こんなに冷静ですごく大人っぽい人にも、遠足前の子どもみたいなところあるんだ。
「はい。もう少しで、お披露目ですよね。昨日も遅くまで、お仕事だったんですか?」
「……ええ。すみません。透子さんの衣装も、見に行きたかったんですけど。写真だけは、雄吾から見せてもらいました」
雄吾さん。あの一瞬の間に、写真なんて撮ってたんだ。春くんと店員さんが話している時は、確かに目の前に居る彼のことを見ていなかったかも。
「あのドレス、どうでした?」
「透子さんに似合っていて、すごく綺麗でした。この人が僕の妻なんだと思うと、嬉しくて。早く会いたかったんですけど……面倒なしがらみのある会食があって、どうしても帰れなかったんです」
「……お疲れ様でした。いつも私のために働いてくれて、ありがとうございます」
どうやら気を使って疲れている理人さんは甘えるように頭を胸に擦り付けるから、私は両腕で頭を抱きしめた。銀色の髪の毛から、ふんわり香るシトラスの匂い。
「この匂い、私好きです」
「ん。どの匂いですか?」
彼は灰色の目で、上目遣いで私を見る。可愛い。
「えっと、柑橘系の……シトラスみたいな……そんなに、強い香りじゃないですけど」
「ああ……シャワージェルかな、貰ったものだから、あまり気にしていませんでした」
「こういう匂いって、鼻につらくないですか?」
とても鼻が良く利く彼らは、少しの匂いだけでも顔を顰めそうなイメージが私の中であった。

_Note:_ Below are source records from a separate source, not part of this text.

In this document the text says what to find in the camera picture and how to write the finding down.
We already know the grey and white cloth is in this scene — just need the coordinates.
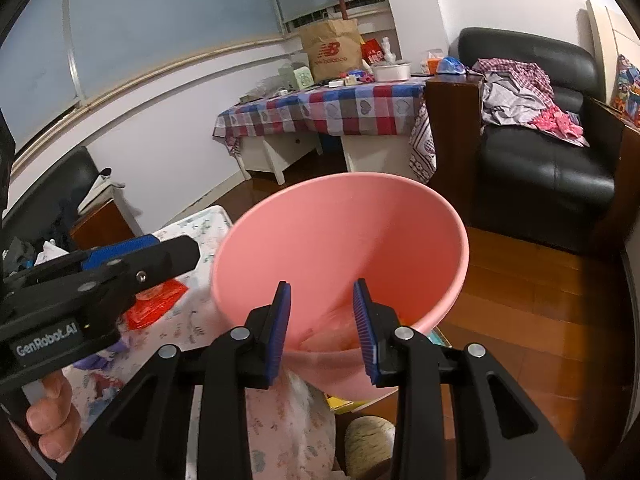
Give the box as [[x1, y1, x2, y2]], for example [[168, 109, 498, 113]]
[[77, 167, 127, 213]]

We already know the beige fuzzy slipper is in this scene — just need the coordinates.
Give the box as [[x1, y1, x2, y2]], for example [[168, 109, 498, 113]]
[[344, 416, 397, 479]]

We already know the orange and white box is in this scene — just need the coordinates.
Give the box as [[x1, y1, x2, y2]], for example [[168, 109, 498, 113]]
[[420, 50, 445, 76]]

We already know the black leather sofa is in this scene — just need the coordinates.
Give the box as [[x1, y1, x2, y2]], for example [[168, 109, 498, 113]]
[[2, 146, 101, 241]]

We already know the red plastic wrapper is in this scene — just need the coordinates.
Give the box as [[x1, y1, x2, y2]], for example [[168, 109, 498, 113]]
[[122, 282, 188, 331]]

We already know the pink plastic bucket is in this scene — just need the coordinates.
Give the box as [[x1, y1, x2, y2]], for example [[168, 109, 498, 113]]
[[210, 172, 471, 403]]

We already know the purple plastic wrapper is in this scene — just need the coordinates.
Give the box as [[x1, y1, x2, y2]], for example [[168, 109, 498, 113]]
[[75, 337, 132, 372]]

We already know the dark wooden end table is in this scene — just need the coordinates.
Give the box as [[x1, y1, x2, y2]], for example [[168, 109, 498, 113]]
[[582, 95, 640, 261]]

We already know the white crumpled cloth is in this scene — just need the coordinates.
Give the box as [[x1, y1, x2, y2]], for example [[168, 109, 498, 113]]
[[35, 240, 69, 264]]

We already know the brown paper bag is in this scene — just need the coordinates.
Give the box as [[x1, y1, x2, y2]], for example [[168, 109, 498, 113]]
[[299, 17, 362, 83]]

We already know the green box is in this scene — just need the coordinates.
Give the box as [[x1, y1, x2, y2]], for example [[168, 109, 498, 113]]
[[280, 63, 314, 89]]

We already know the pink clothing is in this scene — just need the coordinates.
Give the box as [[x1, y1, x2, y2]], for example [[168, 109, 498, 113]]
[[530, 105, 591, 148]]

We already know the beige board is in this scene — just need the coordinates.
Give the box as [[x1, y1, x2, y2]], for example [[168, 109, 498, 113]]
[[586, 0, 640, 107]]

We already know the dark clothes pile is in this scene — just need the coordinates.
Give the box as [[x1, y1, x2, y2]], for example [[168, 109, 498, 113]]
[[0, 200, 82, 281]]

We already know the dark wooden side table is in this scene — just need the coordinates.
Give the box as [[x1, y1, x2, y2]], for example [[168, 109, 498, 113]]
[[425, 75, 484, 226]]

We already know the black leather armchair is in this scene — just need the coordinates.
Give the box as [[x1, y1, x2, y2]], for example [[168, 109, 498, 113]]
[[457, 27, 617, 257]]

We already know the white desk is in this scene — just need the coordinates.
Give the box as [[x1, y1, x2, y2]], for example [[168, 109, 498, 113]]
[[235, 132, 417, 185]]

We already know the white tub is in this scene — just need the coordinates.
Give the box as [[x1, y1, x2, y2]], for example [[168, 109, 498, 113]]
[[372, 61, 413, 83]]

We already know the grey plastic bag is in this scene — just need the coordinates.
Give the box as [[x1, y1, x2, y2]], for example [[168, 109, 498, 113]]
[[240, 77, 292, 104]]

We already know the reddish wooden cabinet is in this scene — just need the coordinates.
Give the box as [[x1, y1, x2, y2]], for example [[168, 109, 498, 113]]
[[70, 199, 137, 252]]

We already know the large frosted window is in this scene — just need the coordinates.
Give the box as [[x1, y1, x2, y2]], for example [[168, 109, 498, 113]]
[[10, 0, 389, 161]]

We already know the checkered tablecloth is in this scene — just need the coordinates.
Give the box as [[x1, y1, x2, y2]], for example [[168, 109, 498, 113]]
[[213, 76, 437, 183]]

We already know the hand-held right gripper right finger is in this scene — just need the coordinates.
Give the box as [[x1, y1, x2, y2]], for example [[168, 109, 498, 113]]
[[352, 278, 586, 480]]

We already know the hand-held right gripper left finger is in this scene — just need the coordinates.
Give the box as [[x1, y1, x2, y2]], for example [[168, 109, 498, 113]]
[[62, 281, 292, 480]]

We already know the grey and plaid clothing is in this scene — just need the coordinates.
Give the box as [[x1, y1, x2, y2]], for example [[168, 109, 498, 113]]
[[472, 58, 557, 129]]

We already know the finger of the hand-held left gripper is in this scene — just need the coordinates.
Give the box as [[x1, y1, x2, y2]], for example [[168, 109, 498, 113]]
[[80, 235, 201, 295], [4, 234, 162, 283]]

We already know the colourful printed cushion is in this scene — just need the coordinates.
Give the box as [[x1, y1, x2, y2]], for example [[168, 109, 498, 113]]
[[610, 54, 640, 122]]

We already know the red bag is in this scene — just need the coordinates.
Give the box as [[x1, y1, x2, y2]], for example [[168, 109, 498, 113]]
[[361, 38, 385, 66]]

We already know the person's left hand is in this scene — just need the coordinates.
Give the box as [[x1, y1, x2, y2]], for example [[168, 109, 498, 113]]
[[25, 370, 83, 463]]

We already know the floral tablecloth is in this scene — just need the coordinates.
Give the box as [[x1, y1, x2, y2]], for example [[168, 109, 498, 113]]
[[65, 205, 336, 480]]

「僕たちは、匂いをある程度嗅ぎ分けることが出来るので、平気ですよ。こうして、透子さんに包まれていても雨の匂いもわかります」
「私も、理人さんと同じシャワージェル欲しいな……」
「ああ……好きな匂いですか?」
「そう。好きな人と一緒の匂いって、すごく良いなって思ったんです」
えへへと笑った私に理人さんはふうっと大きく息をつくと、また私の胸に顔を埋めた。
「僕は、いつか透子さんに殺されるかもしれない」
物騒な物言いに私はびっくりしてちょっと離れようとするけれど、ぎゅっと強い力の腕に押し留められてしまった。

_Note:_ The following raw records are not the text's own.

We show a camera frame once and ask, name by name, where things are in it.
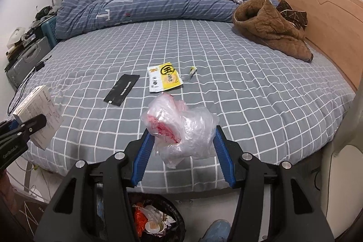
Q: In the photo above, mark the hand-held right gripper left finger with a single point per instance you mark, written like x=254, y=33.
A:
x=141, y=157

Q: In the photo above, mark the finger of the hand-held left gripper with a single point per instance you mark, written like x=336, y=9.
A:
x=31, y=124

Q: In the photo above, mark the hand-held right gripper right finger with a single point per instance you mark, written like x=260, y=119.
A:
x=225, y=162

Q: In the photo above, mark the white cardboard box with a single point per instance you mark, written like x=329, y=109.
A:
x=42, y=106

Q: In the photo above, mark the clear plastic bag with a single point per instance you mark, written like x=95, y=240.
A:
x=184, y=128

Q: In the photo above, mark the red plastic bag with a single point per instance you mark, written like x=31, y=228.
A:
x=139, y=220

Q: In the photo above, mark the black trash bin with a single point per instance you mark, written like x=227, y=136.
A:
x=173, y=216

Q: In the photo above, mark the paper noodle cup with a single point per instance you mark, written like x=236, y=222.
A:
x=153, y=227

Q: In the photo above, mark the white crumpled paper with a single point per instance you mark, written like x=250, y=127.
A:
x=151, y=212

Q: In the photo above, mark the grey hard suitcase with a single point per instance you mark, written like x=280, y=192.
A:
x=28, y=60

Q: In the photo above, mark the brown patterned rug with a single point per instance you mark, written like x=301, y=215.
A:
x=31, y=216

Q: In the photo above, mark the person's right leg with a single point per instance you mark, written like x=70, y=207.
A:
x=217, y=230

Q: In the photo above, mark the black flat packet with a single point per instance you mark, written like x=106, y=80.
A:
x=122, y=89

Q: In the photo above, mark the grey checked bed sheet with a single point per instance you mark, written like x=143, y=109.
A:
x=255, y=89

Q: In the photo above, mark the yellow snack packet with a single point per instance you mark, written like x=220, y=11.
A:
x=166, y=77

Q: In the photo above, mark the white cap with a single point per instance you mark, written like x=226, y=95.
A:
x=17, y=35

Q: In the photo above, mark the small torn wrapper piece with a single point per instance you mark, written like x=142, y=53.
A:
x=190, y=72

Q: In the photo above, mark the teal case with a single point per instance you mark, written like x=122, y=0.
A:
x=51, y=29

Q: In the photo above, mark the cream white chair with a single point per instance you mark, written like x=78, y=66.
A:
x=340, y=174

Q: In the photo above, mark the brown quilted jacket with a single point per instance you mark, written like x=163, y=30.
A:
x=269, y=26

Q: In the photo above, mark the blue striped duvet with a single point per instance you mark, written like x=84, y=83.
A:
x=158, y=3

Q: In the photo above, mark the dark patterned cloth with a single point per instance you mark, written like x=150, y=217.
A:
x=296, y=15

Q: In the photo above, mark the wooden headboard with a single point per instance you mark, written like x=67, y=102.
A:
x=326, y=18

「くすぐったいです……ふふっ、何でそう思ったんですか?」
「突然。想像もしてなかった可愛いこと言うから、心臓が止まりそうになります」
「今から言いますって予告した方が良いですか?」
「いや……こういった死因ならいつ死んでも……いや、透子さんを一生守るんだからまだまだ死ねないですね」
とても真面目な顔してそんなこと言うから、私はくすくすと笑ってしまった。
「時間があれば、ずっと抱き合っていたいな……」
「……ん。けど、もうすぐ起きなきゃ……」
私は時計を見て慌てた。そろそろ朝食の用意を手伝う時間だ。
「もう少しだけ、良いですか?」
「……後、五分だけですよ?」
私は、朝が起きれなくなる常套句を使った。
「僕は休暇取ったので、透子さんが朝食食べたらここに帰ってきてくださいね」
「……今日は、一日ベッドの中になりそうですね」
「嫌ですか?」
「ううん。嬉しいです」
珍しく甘えてくれる彼の頭を、私はぎゅっと抱きしめた。